18. Appendix: Keyboard Macros (RStudio)

Run line/selection: Ctrl/Cmd + Enter
Run all chunks above: Ctrl + Shift + P (Windows/Linux) or Cmd + Option + P (macOS)
Insert chunk: Ctrl + Alt + I / Cmd + Option + I

19. To Do / Parking Lot

Add a targets or renv section when projects grow
Add unit tests with testthat for key helpers
Add a style guide decision (lintr/styler)

Chapter 3️⃣

20. Intro to the Tidyverse

Purpose: For data wrangling using the tidyverse.

20.1 What Is the Tidyverse

The tidyverse is a collection of R packages designed to make data analysis easier. Used for:

filtering data
summarizing data
grouping and arranging data
creating new tables
exploring patterns

Functions covered:

select()
filter()
summarise() / summarize()
group_by()
arrange()
count()

20.2 Pipes (%>%)

Pipes connect multiple data transformations into a readable workflow.

data %>%   step_one() %>%   step_two() %>%   step_three()

20.3 filter()

Filtering answers questions like:

When was NC affected by hurricanes
How many storms happened per year
What year had the strongest winds

Key points:

== tests equality
character strings must be in quotes
filter() returns rows where the condition is TRUE

20.4 count()

count() is used for “How many…?” questions.

What it does:

groups data
counts rows
creates a new column n

Examples:

dataset %>%   count(Year)

Sort from greatest to least:

dataset %>%   count(Year) %>%   arrange(desc(n))

Count hurricanes by name:

hurricNamed %>%   count(Name)

Top names first:

hurricNamed %>%   count(Name) %>%   arrange(desc(n))

20.5 summarise()

Used for:

averages
minimums and maximums
sums
medians
counts

Example:

hurricNamed %>%   summarise(     average = mean(deaths),     min = min(deaths),     max = max(deaths)   )

Atmospheric pressure:

hurricNamed %>%   summarise(     average = mean(LF.PressureMB, na.rm = TRUE),     min = min(LF.PressureMB, na.rm = TRUE),     max = max(LF.PressureMB, na.rm = TRUE)   )

20.6 group_by()

group_by() defines categories for grouped summaries.

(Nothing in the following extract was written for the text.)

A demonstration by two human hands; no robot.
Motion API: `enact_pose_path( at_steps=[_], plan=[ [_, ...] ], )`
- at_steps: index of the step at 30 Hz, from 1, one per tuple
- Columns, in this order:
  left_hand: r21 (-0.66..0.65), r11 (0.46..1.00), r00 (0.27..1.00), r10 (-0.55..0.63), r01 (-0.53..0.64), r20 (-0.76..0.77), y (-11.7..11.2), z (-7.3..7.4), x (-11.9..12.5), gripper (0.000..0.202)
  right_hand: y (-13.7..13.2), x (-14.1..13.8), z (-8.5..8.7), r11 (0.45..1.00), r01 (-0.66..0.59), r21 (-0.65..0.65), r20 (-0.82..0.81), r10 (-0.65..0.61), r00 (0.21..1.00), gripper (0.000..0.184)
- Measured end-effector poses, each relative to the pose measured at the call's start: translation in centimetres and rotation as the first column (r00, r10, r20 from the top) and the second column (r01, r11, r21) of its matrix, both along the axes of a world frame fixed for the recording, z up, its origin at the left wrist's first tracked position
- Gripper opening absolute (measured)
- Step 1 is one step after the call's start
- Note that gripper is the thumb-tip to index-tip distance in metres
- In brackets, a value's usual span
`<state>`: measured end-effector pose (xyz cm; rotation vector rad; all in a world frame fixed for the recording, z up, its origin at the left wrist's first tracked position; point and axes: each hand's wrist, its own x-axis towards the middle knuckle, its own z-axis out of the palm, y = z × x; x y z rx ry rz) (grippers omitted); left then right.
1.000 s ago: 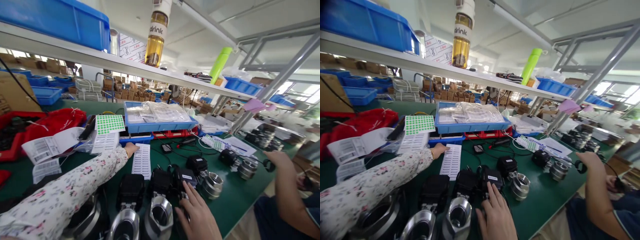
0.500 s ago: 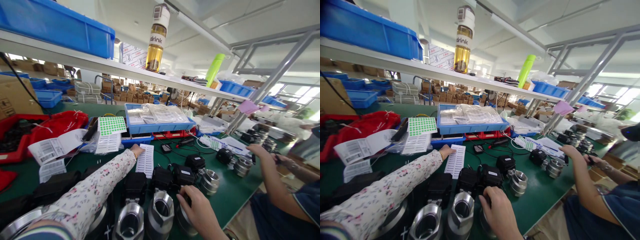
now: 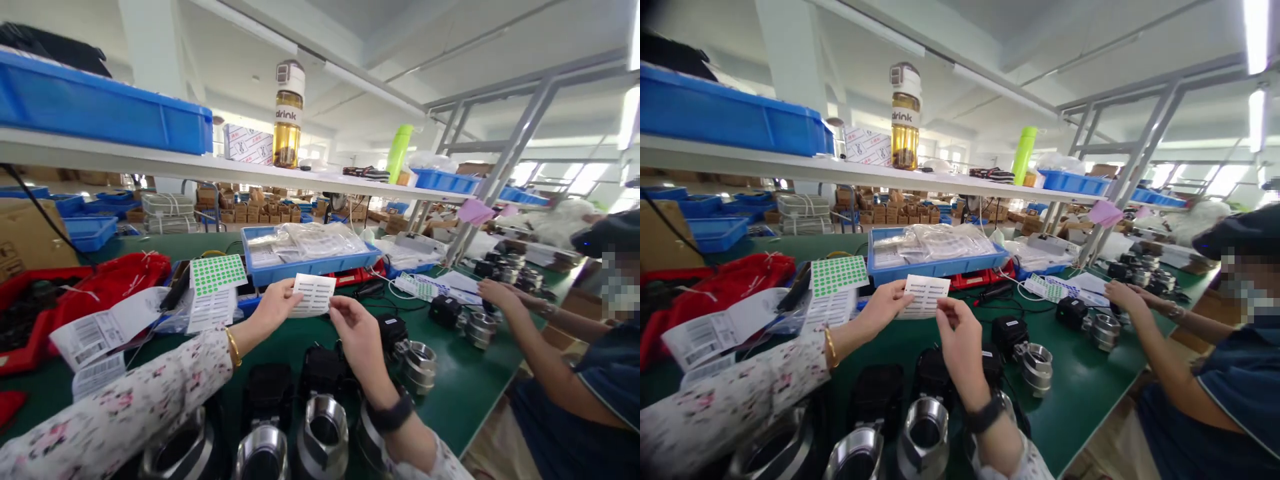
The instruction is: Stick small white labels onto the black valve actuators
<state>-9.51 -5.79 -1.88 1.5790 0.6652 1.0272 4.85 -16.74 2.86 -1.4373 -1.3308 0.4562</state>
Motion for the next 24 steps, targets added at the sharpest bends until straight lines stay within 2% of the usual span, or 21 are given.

Rule: group_by() must come before summarise().

Example:

hurricNamed %>%   group_by(AffectedStates) %>%   summarise(     average = mean(deaths),     min = min(deaths),     max = max(deaths)   )

Damage cost by year:

hurricNamed %>%   group_by(Year) %>%   summarise(     average = mean(BaseDam2014, na.rm = TRUE),     min = min(BaseDam2014, na.rm = TRUE),     max = max(BaseDam2014, na.rm = TRUE)   )

20.7 Layering Functions (multi‑step pipelines)

Typical pattern:

filter()
group_by()
summarise() or count()
arrange()

How many hurricanes impacted FL each year:

hurricNamed %>%   filter(AffectedStates == "FL") %>%   group_by(Year) %>%   summarise(n = n())

For multi‑state strings:

hurricNamed %>%   filter(str_detect(AffectedStates, "FL"))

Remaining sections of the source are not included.